Collection entries:
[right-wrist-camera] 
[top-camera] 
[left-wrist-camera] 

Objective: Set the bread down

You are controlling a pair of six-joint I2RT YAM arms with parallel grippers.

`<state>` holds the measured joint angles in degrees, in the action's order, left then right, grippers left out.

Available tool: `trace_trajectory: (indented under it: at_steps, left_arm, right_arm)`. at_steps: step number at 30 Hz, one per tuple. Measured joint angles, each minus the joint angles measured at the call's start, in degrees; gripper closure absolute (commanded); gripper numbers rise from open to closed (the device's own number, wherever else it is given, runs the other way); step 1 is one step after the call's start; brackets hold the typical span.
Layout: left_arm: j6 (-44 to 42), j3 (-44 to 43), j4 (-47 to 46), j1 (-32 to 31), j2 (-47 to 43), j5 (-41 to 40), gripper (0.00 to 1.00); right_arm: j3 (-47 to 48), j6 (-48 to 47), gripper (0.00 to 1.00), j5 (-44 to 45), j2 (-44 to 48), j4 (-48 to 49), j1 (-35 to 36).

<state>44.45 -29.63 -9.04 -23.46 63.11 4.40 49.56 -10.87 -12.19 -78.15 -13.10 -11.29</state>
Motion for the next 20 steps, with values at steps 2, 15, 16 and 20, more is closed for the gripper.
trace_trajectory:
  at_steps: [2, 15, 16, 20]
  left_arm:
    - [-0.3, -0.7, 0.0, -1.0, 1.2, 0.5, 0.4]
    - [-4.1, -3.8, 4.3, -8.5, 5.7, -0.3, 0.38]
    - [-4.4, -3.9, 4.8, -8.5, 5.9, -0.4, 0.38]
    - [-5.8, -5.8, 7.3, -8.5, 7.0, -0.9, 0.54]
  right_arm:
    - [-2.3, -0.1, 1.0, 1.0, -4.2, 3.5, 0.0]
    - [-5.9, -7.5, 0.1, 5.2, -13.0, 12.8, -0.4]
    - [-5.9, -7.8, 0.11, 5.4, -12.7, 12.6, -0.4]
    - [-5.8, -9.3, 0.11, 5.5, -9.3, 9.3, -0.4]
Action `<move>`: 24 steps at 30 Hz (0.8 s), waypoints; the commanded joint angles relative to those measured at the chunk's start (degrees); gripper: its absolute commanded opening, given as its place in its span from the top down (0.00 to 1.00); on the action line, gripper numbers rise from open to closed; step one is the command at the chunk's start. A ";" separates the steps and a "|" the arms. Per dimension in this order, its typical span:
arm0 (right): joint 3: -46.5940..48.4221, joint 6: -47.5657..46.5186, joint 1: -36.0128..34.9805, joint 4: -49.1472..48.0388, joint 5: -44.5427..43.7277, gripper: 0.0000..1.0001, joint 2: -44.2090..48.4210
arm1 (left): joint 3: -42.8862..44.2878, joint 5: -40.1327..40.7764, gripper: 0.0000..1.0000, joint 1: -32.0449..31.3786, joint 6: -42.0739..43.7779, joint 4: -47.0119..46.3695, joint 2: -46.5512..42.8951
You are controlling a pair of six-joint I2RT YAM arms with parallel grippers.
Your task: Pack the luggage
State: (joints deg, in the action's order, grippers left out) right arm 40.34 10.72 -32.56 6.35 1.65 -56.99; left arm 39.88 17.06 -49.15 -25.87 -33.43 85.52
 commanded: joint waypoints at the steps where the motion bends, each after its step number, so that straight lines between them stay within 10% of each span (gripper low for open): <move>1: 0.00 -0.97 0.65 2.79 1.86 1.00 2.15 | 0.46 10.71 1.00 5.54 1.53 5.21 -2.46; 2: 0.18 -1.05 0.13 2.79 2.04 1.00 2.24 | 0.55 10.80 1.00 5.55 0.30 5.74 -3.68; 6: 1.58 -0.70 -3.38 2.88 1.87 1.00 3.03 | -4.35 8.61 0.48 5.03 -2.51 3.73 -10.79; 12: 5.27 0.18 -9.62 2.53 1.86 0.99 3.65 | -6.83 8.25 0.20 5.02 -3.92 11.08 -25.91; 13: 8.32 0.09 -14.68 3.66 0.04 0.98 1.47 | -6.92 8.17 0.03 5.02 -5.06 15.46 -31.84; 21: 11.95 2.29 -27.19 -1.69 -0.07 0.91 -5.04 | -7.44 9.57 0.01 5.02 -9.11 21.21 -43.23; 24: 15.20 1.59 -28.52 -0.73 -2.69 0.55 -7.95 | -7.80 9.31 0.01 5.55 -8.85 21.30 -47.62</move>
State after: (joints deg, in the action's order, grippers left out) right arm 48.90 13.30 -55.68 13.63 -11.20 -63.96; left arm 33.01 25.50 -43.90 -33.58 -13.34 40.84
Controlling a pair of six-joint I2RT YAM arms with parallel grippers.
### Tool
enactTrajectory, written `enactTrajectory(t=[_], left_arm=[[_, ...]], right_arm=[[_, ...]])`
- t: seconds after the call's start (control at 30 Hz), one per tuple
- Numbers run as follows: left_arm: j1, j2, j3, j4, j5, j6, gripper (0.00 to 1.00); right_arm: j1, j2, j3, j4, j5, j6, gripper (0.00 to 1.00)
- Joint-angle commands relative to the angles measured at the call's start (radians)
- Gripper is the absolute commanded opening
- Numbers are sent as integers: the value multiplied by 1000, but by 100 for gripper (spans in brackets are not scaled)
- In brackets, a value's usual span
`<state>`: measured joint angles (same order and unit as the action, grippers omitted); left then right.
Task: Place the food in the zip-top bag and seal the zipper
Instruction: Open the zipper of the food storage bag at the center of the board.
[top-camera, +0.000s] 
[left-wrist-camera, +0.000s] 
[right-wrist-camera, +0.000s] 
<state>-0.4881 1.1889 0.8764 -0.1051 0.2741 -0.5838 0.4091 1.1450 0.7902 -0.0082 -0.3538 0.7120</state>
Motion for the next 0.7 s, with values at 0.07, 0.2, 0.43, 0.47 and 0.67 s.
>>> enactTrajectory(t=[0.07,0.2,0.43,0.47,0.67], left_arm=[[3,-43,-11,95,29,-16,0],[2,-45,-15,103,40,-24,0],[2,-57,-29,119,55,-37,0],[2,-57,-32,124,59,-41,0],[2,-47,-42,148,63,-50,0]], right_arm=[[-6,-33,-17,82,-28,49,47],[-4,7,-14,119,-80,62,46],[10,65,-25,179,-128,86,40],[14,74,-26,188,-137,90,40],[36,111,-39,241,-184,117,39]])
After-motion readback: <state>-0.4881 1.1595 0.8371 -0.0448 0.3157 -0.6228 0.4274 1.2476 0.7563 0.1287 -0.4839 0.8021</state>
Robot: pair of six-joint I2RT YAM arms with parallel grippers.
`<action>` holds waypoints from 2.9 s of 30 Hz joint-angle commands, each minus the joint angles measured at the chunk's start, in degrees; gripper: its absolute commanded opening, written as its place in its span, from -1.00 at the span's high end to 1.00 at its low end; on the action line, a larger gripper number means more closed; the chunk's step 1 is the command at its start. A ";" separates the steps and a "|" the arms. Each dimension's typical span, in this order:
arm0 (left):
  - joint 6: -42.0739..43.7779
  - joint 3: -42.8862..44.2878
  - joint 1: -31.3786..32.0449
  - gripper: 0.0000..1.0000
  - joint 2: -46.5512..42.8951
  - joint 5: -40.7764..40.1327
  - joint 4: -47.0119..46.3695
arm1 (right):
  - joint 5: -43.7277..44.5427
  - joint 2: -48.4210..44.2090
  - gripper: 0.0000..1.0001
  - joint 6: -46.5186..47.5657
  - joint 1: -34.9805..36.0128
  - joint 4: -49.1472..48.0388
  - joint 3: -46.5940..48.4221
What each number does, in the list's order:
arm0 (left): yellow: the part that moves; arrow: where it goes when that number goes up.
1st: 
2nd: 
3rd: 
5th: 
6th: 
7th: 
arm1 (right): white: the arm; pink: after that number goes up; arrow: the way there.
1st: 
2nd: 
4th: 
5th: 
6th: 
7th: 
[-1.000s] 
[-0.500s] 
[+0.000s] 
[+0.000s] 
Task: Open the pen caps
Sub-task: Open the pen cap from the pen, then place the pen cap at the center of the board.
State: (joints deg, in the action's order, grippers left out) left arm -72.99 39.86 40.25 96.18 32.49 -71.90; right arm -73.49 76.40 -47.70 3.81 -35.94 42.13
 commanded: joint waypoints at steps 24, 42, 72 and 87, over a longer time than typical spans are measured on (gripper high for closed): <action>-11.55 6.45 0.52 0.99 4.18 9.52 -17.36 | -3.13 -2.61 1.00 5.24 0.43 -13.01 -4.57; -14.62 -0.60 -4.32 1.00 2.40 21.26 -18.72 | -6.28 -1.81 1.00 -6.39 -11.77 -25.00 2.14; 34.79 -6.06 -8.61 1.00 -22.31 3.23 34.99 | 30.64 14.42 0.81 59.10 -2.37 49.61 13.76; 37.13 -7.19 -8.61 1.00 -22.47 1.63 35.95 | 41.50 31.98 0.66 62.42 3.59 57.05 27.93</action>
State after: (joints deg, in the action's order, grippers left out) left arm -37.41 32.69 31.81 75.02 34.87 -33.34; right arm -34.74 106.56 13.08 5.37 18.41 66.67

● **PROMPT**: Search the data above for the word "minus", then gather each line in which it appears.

● **SOLUTION TO THIS TASK**:
Available tool: `trace_trajectory: (indented under it: at_steps, left_arm, right_arm)`. at_steps: step number at 30 Hz, one per tuple. Measured joint angles, each minus the joint angles measured at the call's start, in degrees; gripper closure absolute (commanded); gripper numbers rise from open to closed (the device's own number, wherever else it is given, runs the other way); step 1 is one step after the call's start; brackets hold the typical span.
`<action>` holds waypoints from 2.9 s of 30 Hz joint-angle commands, each minus the joint angles measured at the chunk's start, in degrees; gripper: its absolute commanded opening, written as its place in its span, from -1.00 at the span's high end to 1.00 at its low end; on the action line, a larger gripper number means more closed; the chunk's step 1 is the command at its start. A ";" separates the steps and a "|" the arms. Each dimension's typical span, in this order:

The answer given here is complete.